Los expertos hacen análisis hondos y sabios sobre su obra, pero es ésa la zona más compleja, enigmática, cerrada y difícil de todo su trabajo. Nada más hay que tener en cuenta que para Lezama la poesía es un caracol nocturno en un rectángulo de agua. En cada poema o en cada verso -según la intensidad y la capacidad individual de los lectores- pueden hallarse remisiones y claves que sólo un hombre como él, culto, memorioso, curioso, profesional del enlace, puede dejar en la música terca de sus palabras en un estilo que consideraba despedazado y fragmentario.
Parece que al poeta no le importaba demasiado el sitio que le destinarían sus contemporáneos ni las generaciones que lo sobrevivieran. Sabía, lo dejó dicho, que el poema es un cuerpo resistente frente al tiempo.

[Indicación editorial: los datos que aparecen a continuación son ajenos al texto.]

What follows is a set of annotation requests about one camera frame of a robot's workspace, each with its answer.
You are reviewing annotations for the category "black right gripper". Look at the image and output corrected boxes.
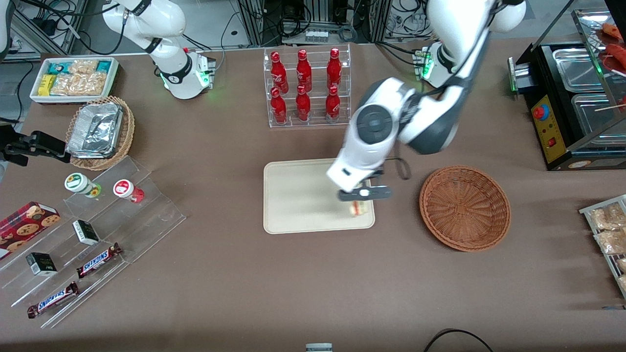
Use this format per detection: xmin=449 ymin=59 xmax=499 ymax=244
xmin=0 ymin=125 xmax=72 ymax=167

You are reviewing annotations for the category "aluminium foil tray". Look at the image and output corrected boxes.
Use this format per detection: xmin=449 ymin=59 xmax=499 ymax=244
xmin=66 ymin=102 xmax=124 ymax=160

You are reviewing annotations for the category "cream plastic tray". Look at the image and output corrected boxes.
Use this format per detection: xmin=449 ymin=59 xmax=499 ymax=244
xmin=263 ymin=159 xmax=376 ymax=235

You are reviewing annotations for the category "light wicker basket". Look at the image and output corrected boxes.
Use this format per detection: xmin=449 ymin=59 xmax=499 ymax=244
xmin=65 ymin=95 xmax=136 ymax=172

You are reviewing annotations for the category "round brown wicker basket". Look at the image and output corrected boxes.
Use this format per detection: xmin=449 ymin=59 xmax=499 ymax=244
xmin=419 ymin=166 xmax=512 ymax=253

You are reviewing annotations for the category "white snack bin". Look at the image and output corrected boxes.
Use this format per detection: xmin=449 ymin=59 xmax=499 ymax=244
xmin=29 ymin=56 xmax=121 ymax=106

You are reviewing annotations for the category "cup with green white lid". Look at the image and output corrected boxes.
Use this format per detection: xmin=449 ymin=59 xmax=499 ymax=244
xmin=64 ymin=173 xmax=103 ymax=198

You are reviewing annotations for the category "clear bag of crackers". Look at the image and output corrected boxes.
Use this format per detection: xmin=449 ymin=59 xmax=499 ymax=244
xmin=51 ymin=72 xmax=107 ymax=97
xmin=68 ymin=59 xmax=99 ymax=75

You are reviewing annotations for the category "red cookie box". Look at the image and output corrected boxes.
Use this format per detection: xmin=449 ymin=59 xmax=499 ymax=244
xmin=0 ymin=201 xmax=62 ymax=261

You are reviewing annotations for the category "cup with red white lid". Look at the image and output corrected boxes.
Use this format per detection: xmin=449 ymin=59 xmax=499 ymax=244
xmin=112 ymin=179 xmax=145 ymax=204

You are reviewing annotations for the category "clear acrylic bottle rack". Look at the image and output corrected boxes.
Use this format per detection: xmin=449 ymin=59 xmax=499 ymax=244
xmin=263 ymin=43 xmax=353 ymax=129

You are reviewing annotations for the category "small black box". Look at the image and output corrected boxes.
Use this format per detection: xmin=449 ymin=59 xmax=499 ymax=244
xmin=25 ymin=252 xmax=58 ymax=278
xmin=72 ymin=220 xmax=101 ymax=246

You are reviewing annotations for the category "red cola bottle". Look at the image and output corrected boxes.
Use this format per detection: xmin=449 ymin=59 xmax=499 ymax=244
xmin=326 ymin=47 xmax=343 ymax=90
xmin=296 ymin=49 xmax=313 ymax=93
xmin=270 ymin=88 xmax=288 ymax=125
xmin=295 ymin=85 xmax=312 ymax=122
xmin=325 ymin=86 xmax=342 ymax=123
xmin=270 ymin=51 xmax=290 ymax=94

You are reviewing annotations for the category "clear acrylic stepped display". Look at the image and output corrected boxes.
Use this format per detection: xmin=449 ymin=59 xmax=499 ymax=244
xmin=0 ymin=155 xmax=187 ymax=330

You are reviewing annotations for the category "brown chocolate bar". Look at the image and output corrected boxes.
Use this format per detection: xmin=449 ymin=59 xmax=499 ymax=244
xmin=26 ymin=281 xmax=80 ymax=319
xmin=76 ymin=242 xmax=123 ymax=280

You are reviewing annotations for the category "black food warmer yellow panel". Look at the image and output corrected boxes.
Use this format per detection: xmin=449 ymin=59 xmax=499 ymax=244
xmin=508 ymin=0 xmax=626 ymax=172

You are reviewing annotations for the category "grey metal snack rack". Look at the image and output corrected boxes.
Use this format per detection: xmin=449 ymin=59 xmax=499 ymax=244
xmin=579 ymin=195 xmax=626 ymax=300

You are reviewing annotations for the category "stainless steel warmer pan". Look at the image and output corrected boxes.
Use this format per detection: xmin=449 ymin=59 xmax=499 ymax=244
xmin=552 ymin=47 xmax=605 ymax=93
xmin=571 ymin=93 xmax=626 ymax=141

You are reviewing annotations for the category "clear bag of snacks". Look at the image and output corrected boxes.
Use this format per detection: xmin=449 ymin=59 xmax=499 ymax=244
xmin=594 ymin=229 xmax=626 ymax=255
xmin=589 ymin=202 xmax=626 ymax=231

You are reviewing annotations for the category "glass warmer cover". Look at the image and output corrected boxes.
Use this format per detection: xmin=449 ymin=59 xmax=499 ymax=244
xmin=570 ymin=8 xmax=626 ymax=120

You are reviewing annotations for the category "black cable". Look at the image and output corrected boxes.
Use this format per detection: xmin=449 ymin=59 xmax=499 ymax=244
xmin=423 ymin=328 xmax=495 ymax=352

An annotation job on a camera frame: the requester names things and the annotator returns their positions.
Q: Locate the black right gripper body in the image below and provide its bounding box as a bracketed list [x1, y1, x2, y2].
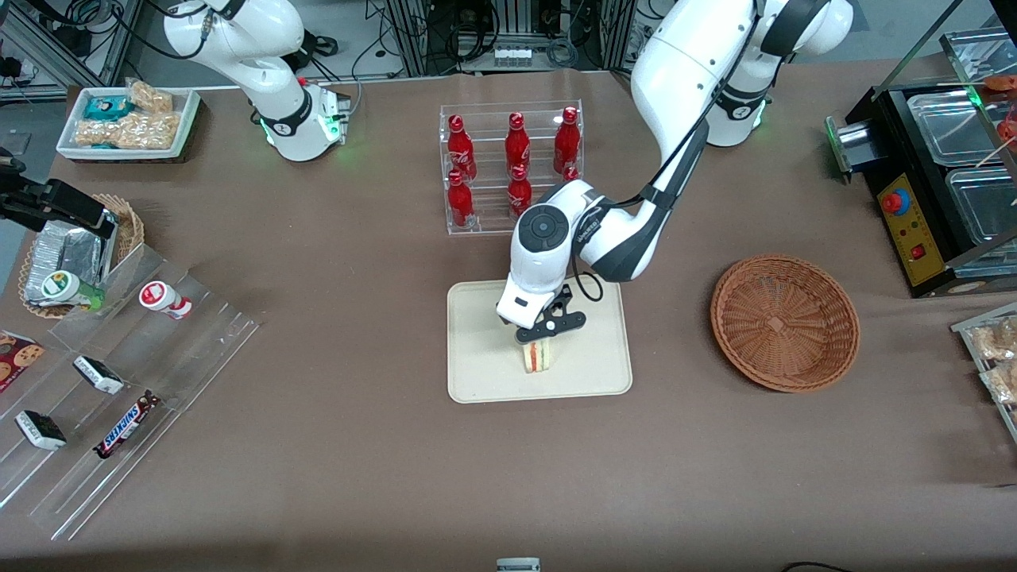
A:
[0, 181, 50, 227]

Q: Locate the small brown wicker basket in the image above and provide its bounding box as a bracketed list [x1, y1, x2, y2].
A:
[17, 193, 145, 320]

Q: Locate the cream plastic tray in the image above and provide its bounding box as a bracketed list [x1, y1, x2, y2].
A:
[447, 274, 633, 404]

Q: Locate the white snack tray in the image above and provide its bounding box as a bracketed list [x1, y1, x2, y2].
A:
[56, 86, 201, 164]

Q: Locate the large brown wicker basket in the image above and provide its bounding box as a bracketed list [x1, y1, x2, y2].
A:
[710, 253, 861, 394]

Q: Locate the tray of pastries right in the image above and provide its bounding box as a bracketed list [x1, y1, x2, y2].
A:
[951, 302, 1017, 443]

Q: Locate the silver foil wrapped packet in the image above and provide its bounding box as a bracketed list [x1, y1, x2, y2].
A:
[24, 220, 120, 307]

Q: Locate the green lid yoghurt bottle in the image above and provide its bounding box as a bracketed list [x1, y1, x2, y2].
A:
[41, 270, 106, 311]

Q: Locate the large rice cracker pack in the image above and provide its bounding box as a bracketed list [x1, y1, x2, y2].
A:
[74, 111, 182, 150]

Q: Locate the teal snack pack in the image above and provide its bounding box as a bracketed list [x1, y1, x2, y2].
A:
[83, 95, 134, 122]

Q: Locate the red lid yoghurt bottle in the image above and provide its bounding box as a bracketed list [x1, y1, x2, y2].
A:
[139, 280, 193, 320]

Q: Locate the clear acrylic bottle rack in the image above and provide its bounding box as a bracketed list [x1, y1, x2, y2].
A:
[439, 99, 585, 235]

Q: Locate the small rice cracker pack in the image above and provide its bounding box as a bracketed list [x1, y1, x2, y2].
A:
[127, 79, 174, 114]

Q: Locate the chocolate chip cookie pack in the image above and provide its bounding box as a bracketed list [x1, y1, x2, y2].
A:
[0, 330, 46, 393]

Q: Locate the black white snack bar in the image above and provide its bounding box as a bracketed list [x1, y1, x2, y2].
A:
[72, 355, 125, 395]
[15, 410, 68, 451]

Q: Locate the clear acrylic stepped display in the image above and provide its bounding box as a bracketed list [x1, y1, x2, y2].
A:
[0, 242, 263, 541]

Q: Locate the Snickers chocolate bar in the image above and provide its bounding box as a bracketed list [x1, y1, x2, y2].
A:
[94, 390, 161, 460]

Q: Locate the black food warmer machine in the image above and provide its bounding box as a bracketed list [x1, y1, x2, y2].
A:
[826, 28, 1017, 299]

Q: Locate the steel food pan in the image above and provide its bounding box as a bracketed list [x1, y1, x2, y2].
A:
[945, 167, 1017, 247]
[908, 89, 996, 168]

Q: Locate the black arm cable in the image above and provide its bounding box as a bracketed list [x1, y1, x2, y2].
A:
[569, 20, 760, 305]

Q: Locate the aluminium frame post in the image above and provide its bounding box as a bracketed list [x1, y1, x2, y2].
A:
[600, 0, 636, 69]
[385, 0, 430, 76]

Todo puede ser, en esencia, un gesto inocente. Habrá que creerle porque se lo contó a Tomás Eloy Martínez, que su primer impulso para escribir lo recibió una tarde, poco después de la muerte del coronel José María Lezama. Su madre, Rosa Lima, lo puso a jugar a los yaquis con sus dos hermanas y al lanzar el muchacho las crucetas al piso se formó la figura del rostro del padre. «¿Ves, Joseíto? -me dijo mamá-. Tu padre el coronel está ordenando que cuentes la historia de la familia».
Esa tarde, bajo la extraña orden del oficial de artillería muerto prematuramente, se supone que comenzó a nacer el compromiso de Lezama con las letras, gracias a la interpretación de un dibujo en el piso. Ese es, entonces, el origen de la obra del hombre que hoy cumpliría 100 años. Un personaje despierto, conocedor de que «el tiempo es el disfraz del diablo» porque es lo que nos destruye.